*WORK REQUEST*.
Transcribe the data below exactly, but only from the line containing "the black mat" through its final line, both included.

*EXCERPTED RECORDS*.
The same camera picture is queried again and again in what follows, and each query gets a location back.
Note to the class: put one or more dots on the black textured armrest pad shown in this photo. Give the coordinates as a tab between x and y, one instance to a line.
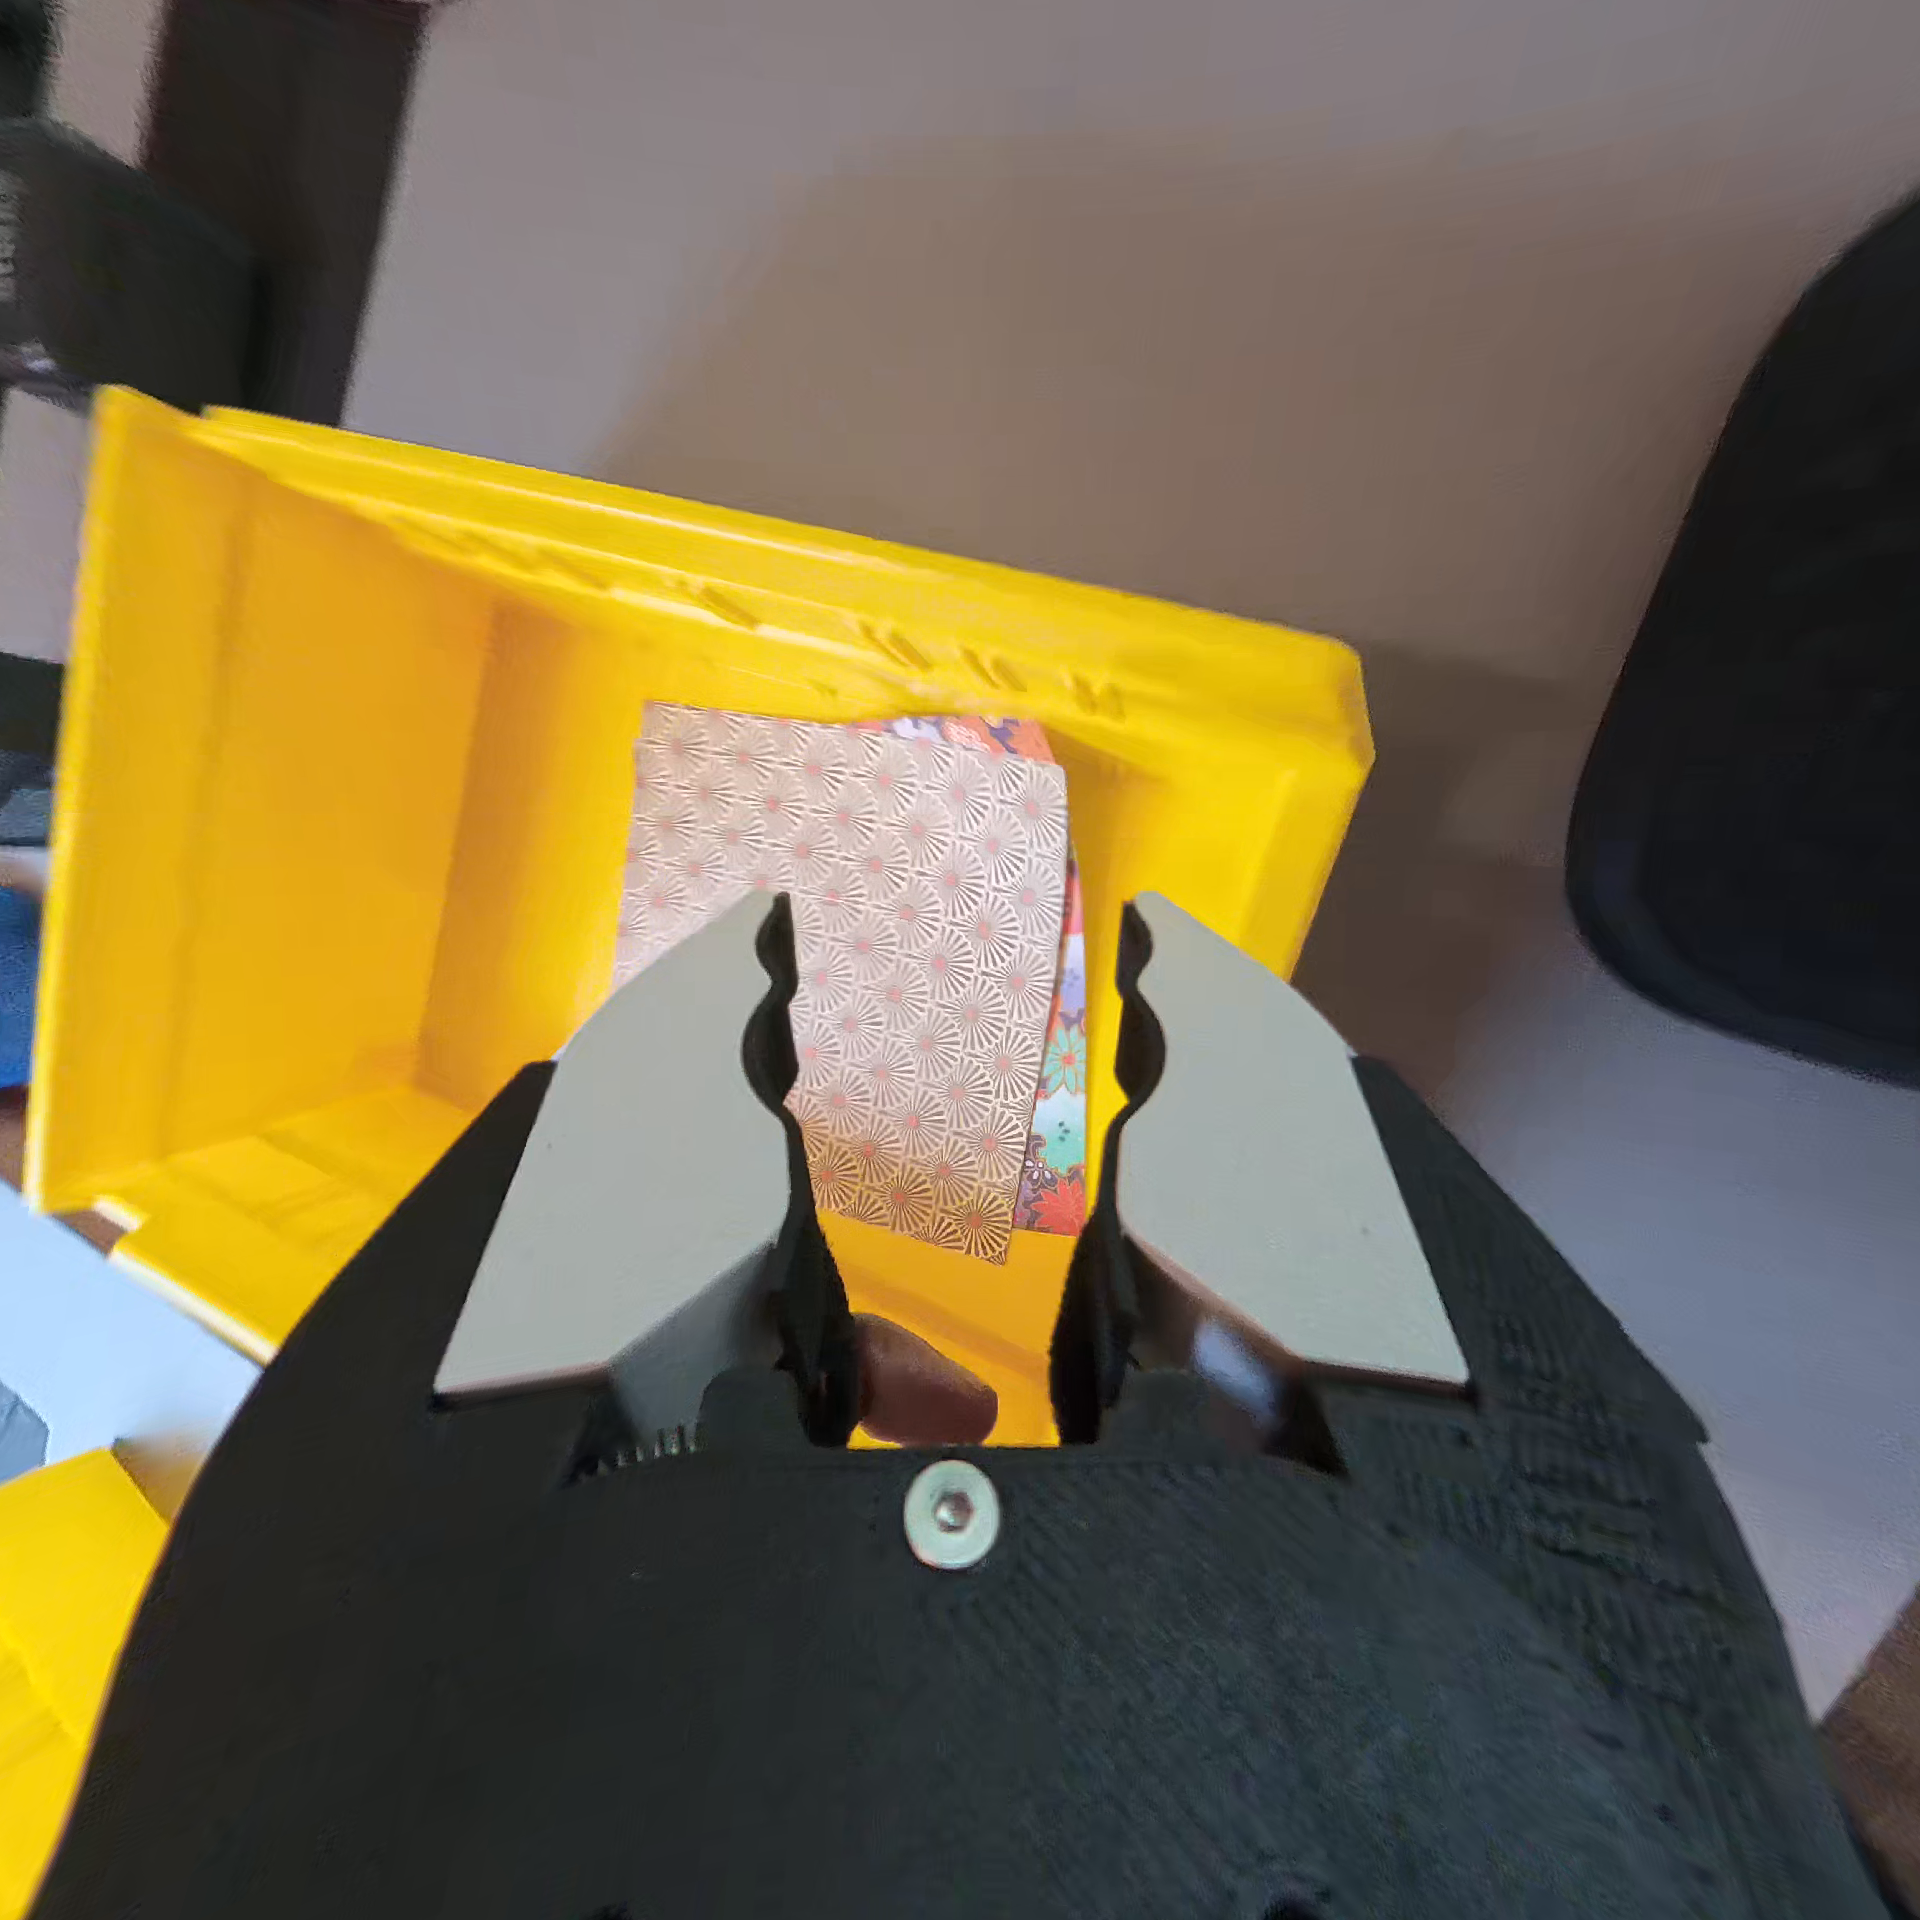
1786	691

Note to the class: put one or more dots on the black power adapter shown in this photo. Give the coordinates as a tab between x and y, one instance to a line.
121	270

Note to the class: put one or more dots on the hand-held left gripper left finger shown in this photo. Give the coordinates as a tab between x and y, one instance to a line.
616	1201

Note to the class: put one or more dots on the yellow box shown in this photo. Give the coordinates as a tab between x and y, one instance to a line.
331	813
61	1622

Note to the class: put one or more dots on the brown fan pattern origami paper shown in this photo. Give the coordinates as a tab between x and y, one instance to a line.
902	901

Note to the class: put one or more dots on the pale grey flat object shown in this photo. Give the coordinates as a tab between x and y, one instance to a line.
91	1323

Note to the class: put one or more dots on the chrysanthemum pattern origami paper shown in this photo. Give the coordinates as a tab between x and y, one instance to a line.
1056	1112

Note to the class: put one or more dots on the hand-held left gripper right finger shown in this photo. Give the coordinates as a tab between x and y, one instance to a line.
1291	1201

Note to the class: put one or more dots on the black mat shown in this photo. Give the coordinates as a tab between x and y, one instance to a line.
287	182

*SOLUTION TO THIS EXERCISE*.
Note to the class: put one or more dots on the black mat shown in this photo. Give the coordinates as a tab between x and y, one instance to a line.
287	182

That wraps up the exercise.